Recht und Gerechtigkeit
Die Diskussion, die Sebastian Kurz nun im Wahlkampf angezettelt hat, ist ebenso wenig neu wie die Forderung, die er aufstellt. Allein: Es hat sich bisher nicht viel getan, und die Debatte ist aktueller denn je.
Wer etwa hat heuer Ende Mai nicht an unserem Justizsystem und der Rechtssprechung gezweifelt? Als der Oberste Gerichtshof das Urteil gegen einen 21jährigen irakischen Asylwerber, der einen zehnjährigen Buben in einem Hallenbad vergewaltigt hatte, von sieben auf vier Jahre herabgesetzt hatte.
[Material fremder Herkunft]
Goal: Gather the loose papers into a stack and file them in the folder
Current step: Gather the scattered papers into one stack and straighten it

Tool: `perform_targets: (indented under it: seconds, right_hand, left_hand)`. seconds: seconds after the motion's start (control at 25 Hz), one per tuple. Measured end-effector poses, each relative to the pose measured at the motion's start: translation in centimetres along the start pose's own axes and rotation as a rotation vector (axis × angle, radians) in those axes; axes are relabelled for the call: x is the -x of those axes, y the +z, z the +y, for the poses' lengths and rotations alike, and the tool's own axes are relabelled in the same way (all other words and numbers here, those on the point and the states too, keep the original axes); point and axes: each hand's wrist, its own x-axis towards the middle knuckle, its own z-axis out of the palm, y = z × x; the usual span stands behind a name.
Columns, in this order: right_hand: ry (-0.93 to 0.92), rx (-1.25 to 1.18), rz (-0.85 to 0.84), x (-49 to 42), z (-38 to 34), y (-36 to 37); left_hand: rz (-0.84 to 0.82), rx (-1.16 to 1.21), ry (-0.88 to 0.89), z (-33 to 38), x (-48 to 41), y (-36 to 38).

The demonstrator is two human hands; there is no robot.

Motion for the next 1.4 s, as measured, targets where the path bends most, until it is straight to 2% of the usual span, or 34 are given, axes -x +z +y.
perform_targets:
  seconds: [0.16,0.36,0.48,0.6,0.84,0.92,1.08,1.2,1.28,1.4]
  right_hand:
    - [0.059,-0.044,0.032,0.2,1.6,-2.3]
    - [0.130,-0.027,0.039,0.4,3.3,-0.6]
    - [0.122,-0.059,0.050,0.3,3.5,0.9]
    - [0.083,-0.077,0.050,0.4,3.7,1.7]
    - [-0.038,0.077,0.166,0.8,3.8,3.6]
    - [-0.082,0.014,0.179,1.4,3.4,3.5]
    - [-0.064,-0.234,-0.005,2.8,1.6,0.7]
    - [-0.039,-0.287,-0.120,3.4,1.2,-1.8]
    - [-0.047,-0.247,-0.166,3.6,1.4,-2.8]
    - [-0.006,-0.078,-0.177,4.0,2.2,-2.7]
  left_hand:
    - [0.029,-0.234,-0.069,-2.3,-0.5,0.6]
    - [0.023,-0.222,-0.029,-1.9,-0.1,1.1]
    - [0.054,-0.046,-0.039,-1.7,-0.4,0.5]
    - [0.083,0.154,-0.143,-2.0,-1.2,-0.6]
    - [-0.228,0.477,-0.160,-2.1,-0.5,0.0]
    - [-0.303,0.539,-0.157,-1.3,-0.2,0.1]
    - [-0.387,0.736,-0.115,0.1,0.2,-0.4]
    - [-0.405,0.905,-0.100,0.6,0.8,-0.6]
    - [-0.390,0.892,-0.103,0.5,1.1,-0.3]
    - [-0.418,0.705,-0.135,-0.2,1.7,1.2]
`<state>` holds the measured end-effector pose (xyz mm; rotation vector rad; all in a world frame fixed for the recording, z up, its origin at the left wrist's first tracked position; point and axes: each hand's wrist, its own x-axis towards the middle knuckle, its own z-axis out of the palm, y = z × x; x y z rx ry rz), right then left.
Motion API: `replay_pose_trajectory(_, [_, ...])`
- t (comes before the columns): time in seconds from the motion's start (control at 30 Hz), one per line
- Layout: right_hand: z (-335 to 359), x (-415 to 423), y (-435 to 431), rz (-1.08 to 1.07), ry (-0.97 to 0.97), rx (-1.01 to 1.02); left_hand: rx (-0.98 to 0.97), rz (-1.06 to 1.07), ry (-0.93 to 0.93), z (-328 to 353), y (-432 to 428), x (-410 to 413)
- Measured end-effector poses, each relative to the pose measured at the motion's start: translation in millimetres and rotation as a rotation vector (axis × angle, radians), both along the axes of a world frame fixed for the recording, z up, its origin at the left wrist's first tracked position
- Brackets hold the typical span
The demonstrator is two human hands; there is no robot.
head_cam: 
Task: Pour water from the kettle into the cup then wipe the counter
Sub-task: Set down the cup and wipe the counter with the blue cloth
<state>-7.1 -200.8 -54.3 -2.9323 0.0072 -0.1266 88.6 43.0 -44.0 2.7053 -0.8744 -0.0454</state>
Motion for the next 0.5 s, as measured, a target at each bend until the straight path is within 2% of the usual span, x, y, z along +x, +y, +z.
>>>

Man dürfe das Augenmaß nicht verlieren, lautete die Begründung des Gerichts. Viel zynischer geht es nicht mehr. So, als wäre der Missbrauch eines Kindes ein Kavaliersdelikt, bei dem man schon einmal ein Auge zudrücken könne. Ganz abgesehen von dem Signal, das da an alle potenziellen Täter ausgesandt wird.
Und wo bleibt das Augenmaß oder die Relation, wenn ein Serienvergewaltiger fünf Jahre Haft ausfasst, ein Mann für schwere Körperverletzung an drei Frauen 18 Monate bekommt, davon sechs unbedingt und Vermögensdelikte oft weit strenger geahndet werden? Nein, Mitleid muss man mit Verurteilten wie etwa Salzburgs Bürgermeister Heinz Schaden – drei Jahre Haft, davon ein Jahr unbedingt wegen Beihilfe zur Untreue – oder ExBAWAG- Chef Helmut Elsner – neuneinhalb Jahre ohne Bewährung wegen Untreue und Betrug – nicht haben. Aber die Relation stimmt ganz eindeutig nicht. So hat Recht nichts mit Gerechtigkeit zu tun.